4. Free Space Detection

For classical approaches, the difficulty of the SFC generation problem increases with the environment’s clutteredness. We want to generalize the free space partitioning problem for any arbitrary scenarios. Instead of extracting safe corridors by sampling [26] and geometrical inflating [12] as classical approaches, we employ a learning-based network for detecting free space directly from depth images, which requires an equal amount of computing resources for all scenarios.

4.1. A Hybrid Approach

We propose a hybrid approach to retain the advantages of a learning-based method and remove its false predictions by a lightweight depth-based verification. First, we train a deep-learning model to predict bounding boxes that wrap obstacle-free regions directly in a depth image. Next, we verify the predictions by rejecting collided bounding boxes at every depth and then searching for the maximum depth possible for the remaining. Finally, we plan the best direction path (blue segment) toward the goal that satisfies SFC constraints. Therefore, no sampling job is needed. We call the process a hybrid because the verification is a non-learning technique, involving a classical search-based algorithm. The workflow of the planner is outlined in Figure 2.

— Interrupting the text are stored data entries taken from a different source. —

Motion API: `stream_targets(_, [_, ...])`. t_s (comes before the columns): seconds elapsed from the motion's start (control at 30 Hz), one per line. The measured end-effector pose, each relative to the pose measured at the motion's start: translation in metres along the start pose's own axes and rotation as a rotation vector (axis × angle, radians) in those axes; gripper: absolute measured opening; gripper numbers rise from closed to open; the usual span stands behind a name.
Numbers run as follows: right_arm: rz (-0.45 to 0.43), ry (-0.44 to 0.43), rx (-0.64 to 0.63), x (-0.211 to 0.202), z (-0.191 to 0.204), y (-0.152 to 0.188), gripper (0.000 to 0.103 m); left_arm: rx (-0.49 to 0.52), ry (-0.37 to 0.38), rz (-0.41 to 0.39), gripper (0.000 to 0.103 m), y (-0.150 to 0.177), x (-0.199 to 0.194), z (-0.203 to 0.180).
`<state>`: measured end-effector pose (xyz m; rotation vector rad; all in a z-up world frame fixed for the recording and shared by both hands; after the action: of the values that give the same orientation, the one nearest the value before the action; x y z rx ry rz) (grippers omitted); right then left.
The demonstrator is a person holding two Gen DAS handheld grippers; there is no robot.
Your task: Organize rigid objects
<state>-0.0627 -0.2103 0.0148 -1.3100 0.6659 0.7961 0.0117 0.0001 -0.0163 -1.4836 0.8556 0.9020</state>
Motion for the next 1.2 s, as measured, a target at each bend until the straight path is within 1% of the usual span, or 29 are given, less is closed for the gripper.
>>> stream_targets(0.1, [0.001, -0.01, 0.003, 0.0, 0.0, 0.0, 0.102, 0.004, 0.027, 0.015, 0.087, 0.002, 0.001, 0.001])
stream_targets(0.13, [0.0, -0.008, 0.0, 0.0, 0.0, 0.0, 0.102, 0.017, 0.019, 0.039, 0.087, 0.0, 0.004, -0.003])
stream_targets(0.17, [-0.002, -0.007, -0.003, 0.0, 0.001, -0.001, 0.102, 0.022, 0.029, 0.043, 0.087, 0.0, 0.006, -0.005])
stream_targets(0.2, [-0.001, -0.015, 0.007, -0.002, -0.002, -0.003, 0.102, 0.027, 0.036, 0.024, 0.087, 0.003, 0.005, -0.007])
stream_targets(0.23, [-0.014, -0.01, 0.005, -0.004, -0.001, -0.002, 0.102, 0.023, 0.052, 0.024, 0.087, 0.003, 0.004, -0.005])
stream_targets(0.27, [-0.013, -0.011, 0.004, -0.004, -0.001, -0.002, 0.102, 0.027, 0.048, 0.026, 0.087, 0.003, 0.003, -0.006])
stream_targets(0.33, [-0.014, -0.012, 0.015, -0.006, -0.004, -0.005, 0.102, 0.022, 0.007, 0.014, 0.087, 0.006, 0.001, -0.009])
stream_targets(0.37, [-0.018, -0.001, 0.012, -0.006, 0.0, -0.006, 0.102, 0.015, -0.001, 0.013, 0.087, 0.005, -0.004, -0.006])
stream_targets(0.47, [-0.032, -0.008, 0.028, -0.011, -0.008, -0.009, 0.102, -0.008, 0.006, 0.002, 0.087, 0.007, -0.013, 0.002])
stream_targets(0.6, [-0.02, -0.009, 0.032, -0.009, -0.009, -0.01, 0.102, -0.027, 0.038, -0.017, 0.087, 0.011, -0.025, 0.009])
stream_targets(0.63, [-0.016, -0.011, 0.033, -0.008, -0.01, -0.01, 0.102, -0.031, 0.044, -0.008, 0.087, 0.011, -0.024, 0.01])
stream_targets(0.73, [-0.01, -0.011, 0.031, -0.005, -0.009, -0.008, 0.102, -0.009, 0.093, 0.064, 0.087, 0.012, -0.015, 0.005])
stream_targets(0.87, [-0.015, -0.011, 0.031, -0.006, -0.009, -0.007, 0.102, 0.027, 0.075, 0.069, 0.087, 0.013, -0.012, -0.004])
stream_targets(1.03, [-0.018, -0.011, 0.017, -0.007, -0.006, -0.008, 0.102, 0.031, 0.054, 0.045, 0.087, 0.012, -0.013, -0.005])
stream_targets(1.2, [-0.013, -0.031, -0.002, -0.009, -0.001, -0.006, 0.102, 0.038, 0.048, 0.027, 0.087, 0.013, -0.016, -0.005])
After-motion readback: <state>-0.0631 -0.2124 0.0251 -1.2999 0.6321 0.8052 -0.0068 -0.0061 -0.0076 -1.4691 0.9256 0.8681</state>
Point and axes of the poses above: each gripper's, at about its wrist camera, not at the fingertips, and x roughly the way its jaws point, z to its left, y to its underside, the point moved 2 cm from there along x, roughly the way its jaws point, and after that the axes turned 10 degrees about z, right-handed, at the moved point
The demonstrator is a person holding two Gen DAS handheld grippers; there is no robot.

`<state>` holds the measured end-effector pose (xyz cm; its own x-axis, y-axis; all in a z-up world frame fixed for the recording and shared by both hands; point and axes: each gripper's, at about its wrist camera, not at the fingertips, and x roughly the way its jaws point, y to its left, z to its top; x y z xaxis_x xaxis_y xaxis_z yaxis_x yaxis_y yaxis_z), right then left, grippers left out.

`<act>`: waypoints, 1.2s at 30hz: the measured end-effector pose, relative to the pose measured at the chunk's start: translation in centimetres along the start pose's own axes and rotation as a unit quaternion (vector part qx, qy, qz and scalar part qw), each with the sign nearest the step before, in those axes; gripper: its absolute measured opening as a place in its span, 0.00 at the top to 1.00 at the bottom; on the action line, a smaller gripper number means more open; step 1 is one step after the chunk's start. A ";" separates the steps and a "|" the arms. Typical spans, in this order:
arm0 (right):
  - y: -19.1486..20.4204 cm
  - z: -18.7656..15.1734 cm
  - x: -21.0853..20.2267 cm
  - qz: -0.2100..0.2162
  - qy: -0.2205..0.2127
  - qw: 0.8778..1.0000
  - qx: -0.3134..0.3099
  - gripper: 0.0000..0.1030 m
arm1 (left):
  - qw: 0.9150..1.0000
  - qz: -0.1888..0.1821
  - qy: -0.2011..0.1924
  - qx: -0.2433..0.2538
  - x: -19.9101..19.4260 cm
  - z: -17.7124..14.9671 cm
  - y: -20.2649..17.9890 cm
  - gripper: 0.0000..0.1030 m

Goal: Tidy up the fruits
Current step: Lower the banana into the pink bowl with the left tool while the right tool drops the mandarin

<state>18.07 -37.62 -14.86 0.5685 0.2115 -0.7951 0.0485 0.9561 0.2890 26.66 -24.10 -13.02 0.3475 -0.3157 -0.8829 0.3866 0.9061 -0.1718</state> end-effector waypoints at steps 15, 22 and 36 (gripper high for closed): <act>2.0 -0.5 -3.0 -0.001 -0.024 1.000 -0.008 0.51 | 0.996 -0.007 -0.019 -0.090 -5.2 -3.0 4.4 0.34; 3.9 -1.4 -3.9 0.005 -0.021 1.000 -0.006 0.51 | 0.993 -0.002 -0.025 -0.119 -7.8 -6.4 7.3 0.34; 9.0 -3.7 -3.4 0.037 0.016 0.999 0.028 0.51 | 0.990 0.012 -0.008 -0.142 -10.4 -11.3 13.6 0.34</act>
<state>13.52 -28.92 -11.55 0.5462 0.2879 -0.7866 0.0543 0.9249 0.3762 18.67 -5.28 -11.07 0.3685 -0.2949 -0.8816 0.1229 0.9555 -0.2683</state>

4.2. Safe Flight Corridor Constitution

We define our SFCs in a pyramid-shaped form to take advantage of the depth image characteristics. One of the features of depth images is that, when deprojecting it into space, a segment connecting the optical center to any pixel does not intersect any segment connecting the optical center to any other pixel. Therefore, any plane parallel to the sensor frame and not obscured by any pixels will be collision-free. Additionally, any segment connecting the optical center (the robot’s position) to any point on that plane will also be collision-free. If the plane is rectangular, we can constitute a rectangular pyramid SFC with its apex located at the robot’s location O , and the base perpendicular to the z-axis of the depth camera-fixed frame, as visualized in Figure 3.
To archive the mentioned pyramid SFCs, we need to generate its rectangular base in the space. Since we predict SFC only in the current depth image, the pyramid base will also be in the camera’s FoV and can be specified by its projection in the image frame. Let b b = ( x 1 , y 1 , x 2 , y 2 ) denotes the bounding box that represents the SFC base’s projection where in this case, x 1 , y 1 , x 2 , and y 2 are the pixel coordinates of its left, top, right, and bottom in the image frame. Our object detector aims to predict b b so that the corresponding constituted SFCs are collision-free. The flow of the SFC constitution from a predicted bounding box in the image frame is visualized in Figure 4.
It is noted that the network learns to perceive safe corridors purely from the depth values of neighborhood pixels. Therefore, the quality of generated SFCs and the underlying planning algorithm does not depend on the features or materials of the environment if depth estimation is accurate enough. In other words, foliage in a rainforest or mirrored objects will be perceived as the form of depth frames and will be treated equally when they are fed to the model. That also means the network can label a 2D bounding box containing faraway obstacles as free space. This makes sense because we can still extract sufficient traversable SFCs between the robot and unreachable obstacles. This generalization turns out to be effective as the trained model can generate a safe corridor from both obstacle-dense and sparse situations with the same amount of computation.
On the other hand, the training also benefits from that formulation as it requires only one depth image and corresponding SFC annotations to constitute a data point. Specifically, the training data only needs to tell how deep and big the SFCs are via a depth image and corresponding annotations. The trained model will take one depth image as an input and output bounding boxes b b representing projections of SFCs.
This work assumes that the accuracy of the depth estimation is perfect, and the discussion on it is beyond this project’s scope. In reality, the depth estimation accuracy of popular commercial cameras is reliable enough for this application. For example, an Intel® RealSense™Depth Camera D435 has an accuracy of under 2% of depth at 2 m (Intel® RealSense™Depth Camera D435 Tech Specs https://www.intelrealsense.com/depth-camera-d435/, accessed on 1 June 2023) in the z-axis measured as out of the factory. This amount of uncertainty in depth estimation is acceptable and can be easily eliminated by adding safety margins on training data.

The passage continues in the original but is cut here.